The mood stays light even as detectives Travis Marks (Michael Ealy) and Wes Mitchell (Warren Kole) descend from Mitchell’s Range Rover and frown forensically at a John Doe corpse discovered in some needle park. On broadcast television, this initial crime-scene visit would be an occasion for an average quip at the expense of a doofusy uniformed officer and then a rote foot chase after a shady kid lingering on the far side of the yellow tape. On Quality Television, this might be an occasion for metaphysical statement, probably cryptic and perhaps angst-laden. Common Law tees up an above-average quip, a crisply produced rote foot chase, and a metafictional statement delivered on the fly. 

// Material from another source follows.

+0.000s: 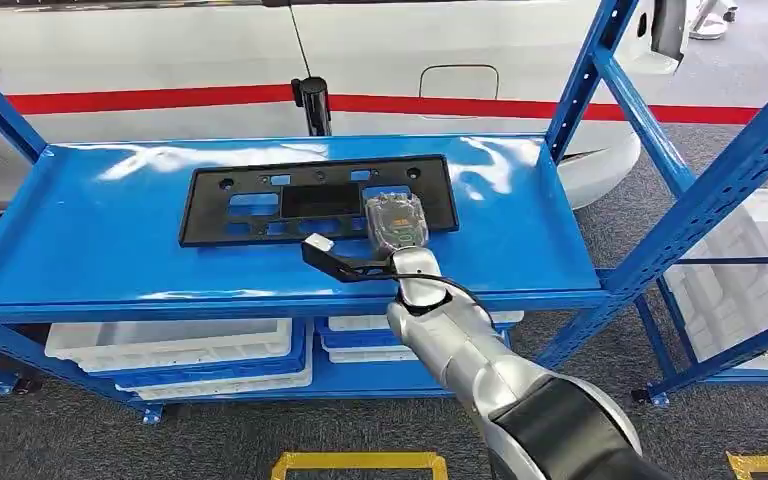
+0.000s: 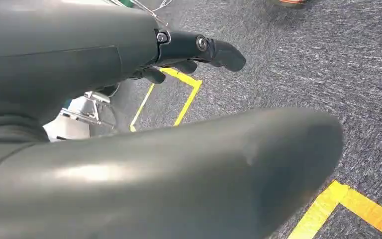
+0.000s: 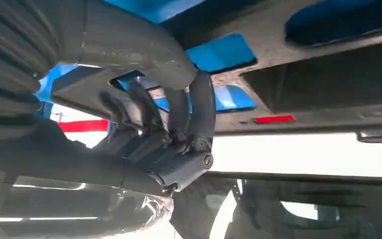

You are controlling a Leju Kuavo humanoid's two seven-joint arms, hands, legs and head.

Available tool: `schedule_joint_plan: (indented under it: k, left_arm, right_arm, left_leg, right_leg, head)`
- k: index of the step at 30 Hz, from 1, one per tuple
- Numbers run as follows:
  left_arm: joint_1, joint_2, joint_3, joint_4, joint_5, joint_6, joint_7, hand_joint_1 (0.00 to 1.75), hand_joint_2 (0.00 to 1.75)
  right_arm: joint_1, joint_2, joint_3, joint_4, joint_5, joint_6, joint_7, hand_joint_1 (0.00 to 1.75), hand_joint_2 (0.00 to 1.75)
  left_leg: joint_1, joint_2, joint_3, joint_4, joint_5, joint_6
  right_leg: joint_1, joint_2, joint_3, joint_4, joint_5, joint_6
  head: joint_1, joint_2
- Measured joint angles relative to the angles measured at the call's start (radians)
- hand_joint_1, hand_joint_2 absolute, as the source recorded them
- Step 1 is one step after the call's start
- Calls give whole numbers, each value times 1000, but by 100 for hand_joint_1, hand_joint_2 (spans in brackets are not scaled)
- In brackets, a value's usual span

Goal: Take the parts from the cabinet and place them on the table.

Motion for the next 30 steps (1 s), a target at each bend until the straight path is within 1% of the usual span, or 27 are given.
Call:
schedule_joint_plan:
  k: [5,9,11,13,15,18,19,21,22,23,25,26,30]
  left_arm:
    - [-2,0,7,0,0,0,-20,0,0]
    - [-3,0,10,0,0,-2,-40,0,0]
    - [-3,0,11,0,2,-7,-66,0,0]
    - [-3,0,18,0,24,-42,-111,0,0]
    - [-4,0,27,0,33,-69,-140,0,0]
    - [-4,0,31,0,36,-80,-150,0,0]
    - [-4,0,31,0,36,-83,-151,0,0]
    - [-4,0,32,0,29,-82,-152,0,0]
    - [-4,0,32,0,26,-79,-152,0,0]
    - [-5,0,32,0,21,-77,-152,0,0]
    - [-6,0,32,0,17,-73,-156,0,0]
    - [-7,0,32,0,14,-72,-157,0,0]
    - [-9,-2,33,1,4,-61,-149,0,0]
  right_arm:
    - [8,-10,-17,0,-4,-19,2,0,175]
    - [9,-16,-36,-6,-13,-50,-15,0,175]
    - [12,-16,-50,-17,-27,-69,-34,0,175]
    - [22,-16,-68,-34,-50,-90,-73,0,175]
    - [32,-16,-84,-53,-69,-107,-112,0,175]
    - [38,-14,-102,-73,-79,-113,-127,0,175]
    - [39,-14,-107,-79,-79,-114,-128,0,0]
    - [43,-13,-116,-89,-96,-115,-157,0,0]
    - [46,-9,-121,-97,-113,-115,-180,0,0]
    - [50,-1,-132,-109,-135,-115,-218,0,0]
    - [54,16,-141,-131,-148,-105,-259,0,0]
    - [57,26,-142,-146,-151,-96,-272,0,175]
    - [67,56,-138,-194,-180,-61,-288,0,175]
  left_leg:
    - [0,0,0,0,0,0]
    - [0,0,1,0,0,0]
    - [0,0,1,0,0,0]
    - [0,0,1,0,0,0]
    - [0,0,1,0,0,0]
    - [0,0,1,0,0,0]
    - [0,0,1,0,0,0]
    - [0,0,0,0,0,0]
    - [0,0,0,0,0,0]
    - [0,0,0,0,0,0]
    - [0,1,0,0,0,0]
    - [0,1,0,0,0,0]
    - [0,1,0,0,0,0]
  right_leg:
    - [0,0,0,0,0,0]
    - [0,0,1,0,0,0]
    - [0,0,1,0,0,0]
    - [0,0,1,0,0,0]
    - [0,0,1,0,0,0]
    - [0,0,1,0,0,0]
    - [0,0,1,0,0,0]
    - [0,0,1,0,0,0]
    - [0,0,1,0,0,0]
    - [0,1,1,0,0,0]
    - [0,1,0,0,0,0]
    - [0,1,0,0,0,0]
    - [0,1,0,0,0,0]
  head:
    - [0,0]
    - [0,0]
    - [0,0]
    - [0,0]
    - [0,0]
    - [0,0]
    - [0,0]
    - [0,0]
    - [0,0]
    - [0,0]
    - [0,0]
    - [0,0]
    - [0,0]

The kid and the cops go smashing over shopping carts and darting into traffic at length, to the point of silly excess, but with sincere pulp intensity. Sliding across windshields, scrambling up slumrise stairs—it’s like the “Sabotage” video redone with contemporary set dressing and costumes …. Detective Marks, weapon drawn, finally has the kid cornered at the end of a hallway—and here comes the kind of small gesture that distinguishes the show’s personality. The kids transfenestrates, diving head first through window glass and onto a fire escape, and Marks, with a puppyish quality in his expressive pale eyes, cocks his head to register a look combining pity and incredulity. Like: Really? I signed up for a rote foot chase, and now this fool is extending this foolishness? 

Then we get on with the chase, and the pat down, and the revelation. “Our victim is the son of a judge!” You’ve heard this one before, and that’s kind of the point. Common Law tweaks all of your favorite crime-procedural clichés, but very gently, and not without also exploiting them ruthlessly. Back in the lab, a radiant woman in a white coat analyzes the evidence. She also analyzes the show’s own symbolism, saying of the Eagle Scout knife used to kill the judge’s son: “It’s ironic! It’s poetic!” Marks (rubbery smile, hopping avidity, sporty leather jacket) is the playboy of the duo, and he is dating the episode’s autocritic. Mitchell (thin face, rugged posture, slim shiny shirt) is meanwhile smarting gravely from a divorce and still living in a hotel a year after moving out. (He retained custody of his lawn, however, and returns to water it, an activity that helps him to brood.) Mitchell even says at one point that the Rover is all he has left. Whom is he trying to kid? As justice advances, with the murder investigation leading to a story about fraternal obligation, it becomes clear that he has Marks and they’re in love—with each other, yes, and also the formula that yielded them. It’s poetic.